In cuor suo, nessuno può arrogarsi detentore della verità, quindi nessuno può sentirsi un benefattore nell’opera di qualsivoglia forma di divulgazione delle proprie convinzioni.
Se hai letto il capolavoro Nudge – La spinta gentile di Thaler e Sunstein ti sarai innamorato anche tu dell’ossimoro con cui viene riassunto il messaggio dell’opera: “paternalismo libertario” che significa “so che la tua idea è sbagliata e voglio che tu faccia come ti dico, ma nel rispetto della tua libertà di scelta”; se vogliamo è una cazzata ancora più grande del “portare soavemente a sé”, ma qui almeno l’intenzione è rappresentata da quel soggetto che potremmo chiamare “il buon padre di famiglia” (già ai tempi del diritto romano veniva citato questo epico cavaliere dell’onestà) cioè colui che, a differenza di quello del concetto win-win, non guadagna nulla dal convincerti a fare una cosa, ma è semmai totalmente concentrato sul tuo bene. Però restiamo abbracciati allo scivoloso palo del concetto “il tuo bene”, cosa talmente oscura o inconscia (approfondiremo più avanti) che pare nessuno possa dire di conoscere.
Ed effettivamente potrebbe essere “paternalismo libertario” il testo "Il fumo uccide!" stampato sui pacchetti di sigarette, salvo poi creare confusione nella mente del fumatore per il contrasto tra il messaggio e la sua libera vendita. Invece il vero paternalismo libertario è occulto all’utente che non si deve rendere conto di essere manovrato.
E il punto è proprio questo: la confusione che abbiamo costantemente nella mente, l’accozzaglia e la lotta intestina tra ciò che siamo convinti sia giusto, ma non facciamo, e ciò che invece è il male assoluto a cui purtroppo cediamo così spesso da non accorgercene neanche più.
È irrazionalità.
Ne parleremo più avanti, ma nel frattempo ammettiamolo, diciamolo ad alta voce tutti insieme: “Sono irrazionale!”. Ripetiamolo. Ripetiamolo, ripetiamolo e ripetiamolo ancora. Ammettere una debolezza è sempre il primo passo.


“Ma allora anche esprimere la più banale delle opinioni diventa un’aggressione alla libertà di pensiero degli altri?”
Certo che no. Il problema di fondo è la tecnica con la quale cerchiamo approvazione. Ad esempio, citare le storie di successo della nostra azienda e parlare delle selling proposition dei nostri prodotti sarebbe etico se citassimo anche i casi di insuccesso e i punti deboli. E se avessimo il coraggio di farlo scopriremmo quanto nel medio e lungo periodo questa onestà è in grado di costruire inscalfibili reputazione e credibilità.

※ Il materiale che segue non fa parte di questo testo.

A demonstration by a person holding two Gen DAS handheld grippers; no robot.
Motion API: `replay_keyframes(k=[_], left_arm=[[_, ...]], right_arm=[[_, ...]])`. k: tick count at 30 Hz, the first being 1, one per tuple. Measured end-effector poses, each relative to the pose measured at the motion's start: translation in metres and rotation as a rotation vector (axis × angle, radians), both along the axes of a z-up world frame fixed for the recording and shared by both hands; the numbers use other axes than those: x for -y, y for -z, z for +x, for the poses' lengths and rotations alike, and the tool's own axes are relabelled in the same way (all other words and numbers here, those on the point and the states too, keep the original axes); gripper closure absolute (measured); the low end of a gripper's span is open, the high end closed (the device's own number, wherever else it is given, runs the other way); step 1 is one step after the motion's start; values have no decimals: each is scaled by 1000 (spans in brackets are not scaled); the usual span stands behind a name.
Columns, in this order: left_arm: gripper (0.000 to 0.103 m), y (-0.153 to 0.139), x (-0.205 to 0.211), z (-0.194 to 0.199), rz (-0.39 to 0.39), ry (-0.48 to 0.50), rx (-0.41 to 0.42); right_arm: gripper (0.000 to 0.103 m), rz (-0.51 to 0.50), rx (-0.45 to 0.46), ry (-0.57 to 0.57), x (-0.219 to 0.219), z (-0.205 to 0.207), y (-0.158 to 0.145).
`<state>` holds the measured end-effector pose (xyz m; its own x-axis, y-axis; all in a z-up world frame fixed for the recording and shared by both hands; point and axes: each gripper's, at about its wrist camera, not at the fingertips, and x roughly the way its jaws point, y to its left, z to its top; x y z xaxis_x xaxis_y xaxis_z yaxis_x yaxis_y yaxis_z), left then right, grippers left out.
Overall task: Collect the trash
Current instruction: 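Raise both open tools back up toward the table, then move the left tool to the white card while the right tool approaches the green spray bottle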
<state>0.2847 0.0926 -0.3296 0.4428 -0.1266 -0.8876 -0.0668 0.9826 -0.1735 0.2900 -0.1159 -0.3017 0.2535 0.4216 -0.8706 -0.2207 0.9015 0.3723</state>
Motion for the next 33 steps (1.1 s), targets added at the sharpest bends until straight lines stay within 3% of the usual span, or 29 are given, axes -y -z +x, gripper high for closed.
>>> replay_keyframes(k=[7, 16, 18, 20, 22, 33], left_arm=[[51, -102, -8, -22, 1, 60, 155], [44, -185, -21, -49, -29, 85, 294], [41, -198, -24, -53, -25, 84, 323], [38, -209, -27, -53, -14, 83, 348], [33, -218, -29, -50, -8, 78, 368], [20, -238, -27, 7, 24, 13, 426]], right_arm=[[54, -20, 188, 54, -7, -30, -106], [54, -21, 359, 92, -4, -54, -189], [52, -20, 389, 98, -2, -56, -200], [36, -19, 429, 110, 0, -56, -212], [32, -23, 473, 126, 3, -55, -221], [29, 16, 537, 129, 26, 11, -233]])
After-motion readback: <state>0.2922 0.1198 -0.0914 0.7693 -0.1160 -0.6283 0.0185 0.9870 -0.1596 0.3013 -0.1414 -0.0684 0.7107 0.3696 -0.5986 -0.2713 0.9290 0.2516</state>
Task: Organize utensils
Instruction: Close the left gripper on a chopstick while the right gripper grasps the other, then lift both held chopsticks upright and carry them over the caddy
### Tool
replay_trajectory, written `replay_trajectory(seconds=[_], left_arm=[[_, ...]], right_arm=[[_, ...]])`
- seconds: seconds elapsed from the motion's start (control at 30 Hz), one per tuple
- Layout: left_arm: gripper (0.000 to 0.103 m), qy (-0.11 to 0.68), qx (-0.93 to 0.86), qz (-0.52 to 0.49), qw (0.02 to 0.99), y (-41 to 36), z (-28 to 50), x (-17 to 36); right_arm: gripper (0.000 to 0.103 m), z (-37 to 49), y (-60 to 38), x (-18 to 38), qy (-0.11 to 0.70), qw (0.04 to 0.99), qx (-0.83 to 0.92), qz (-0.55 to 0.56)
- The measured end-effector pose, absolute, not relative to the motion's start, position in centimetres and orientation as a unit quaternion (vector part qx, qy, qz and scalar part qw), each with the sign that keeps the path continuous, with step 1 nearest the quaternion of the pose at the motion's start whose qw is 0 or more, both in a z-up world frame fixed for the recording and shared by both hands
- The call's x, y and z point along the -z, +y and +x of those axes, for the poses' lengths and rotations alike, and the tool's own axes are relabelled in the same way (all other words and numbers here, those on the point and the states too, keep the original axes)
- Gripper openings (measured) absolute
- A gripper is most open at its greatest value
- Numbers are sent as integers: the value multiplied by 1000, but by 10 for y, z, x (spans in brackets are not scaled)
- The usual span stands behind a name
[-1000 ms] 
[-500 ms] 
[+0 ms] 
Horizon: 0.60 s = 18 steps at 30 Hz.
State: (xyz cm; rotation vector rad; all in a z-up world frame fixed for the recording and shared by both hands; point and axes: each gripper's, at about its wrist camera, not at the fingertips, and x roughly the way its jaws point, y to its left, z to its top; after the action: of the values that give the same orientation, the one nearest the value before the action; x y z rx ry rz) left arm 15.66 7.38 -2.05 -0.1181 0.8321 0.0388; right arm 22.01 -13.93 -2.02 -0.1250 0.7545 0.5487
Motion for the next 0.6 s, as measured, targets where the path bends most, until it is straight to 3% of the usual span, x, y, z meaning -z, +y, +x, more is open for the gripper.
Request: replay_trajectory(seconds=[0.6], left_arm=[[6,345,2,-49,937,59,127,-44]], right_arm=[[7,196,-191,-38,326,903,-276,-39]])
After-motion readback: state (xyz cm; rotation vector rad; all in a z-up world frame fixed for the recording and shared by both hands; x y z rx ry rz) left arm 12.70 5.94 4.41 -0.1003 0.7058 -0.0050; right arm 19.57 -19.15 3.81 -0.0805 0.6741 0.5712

“Ma allora anche se faccio solo una semplice domanda per capire qualcosa sul cliente lo influenzo?”
Certo! Anzi, influenzi e inquini il pensiero altrui ancora di più con le domande che sentenziando le tue opinioni.
È un fenomeno conosciuto come “mere-measurement effect”, dimostrato dagli dai sondaggi di marketing. Prova a pensare alla presentatrice del centro commerciale che ti chiede: “Ha intenzione di iscriversi in una palestra quest’anno?” Ti ha fatto una semplice domanda, ma dentro di te è già scattato un turbinio di pensieri, tra i quali: “Perché lo chiede proprio a me? Sono grasso? Sono flaccido? Dovrei fare un po’ di sport?” E prima ancora che la presentatrice ti riversi addosso l’eccezionale offerta valida solo per oggi (leggi di più su queste tecniche di persuasione tra gli scritti di Robert Cialdini), alla successiva domanda “Quando pensava di iscriversi?” ti avrà messo un’ansia addosso talmente grande che, solo iscrivendoti a quella benedetta palestra, riuscirai a calmarti!
Quindi, se stavi pensando che sei un onesto venditore consulenziale che prima indaga sui bisogni del cliente e poi propone la sua soluzione (ma solo se ce l’ha), sappi invece che anche solo indagando stai in realtà manipolando.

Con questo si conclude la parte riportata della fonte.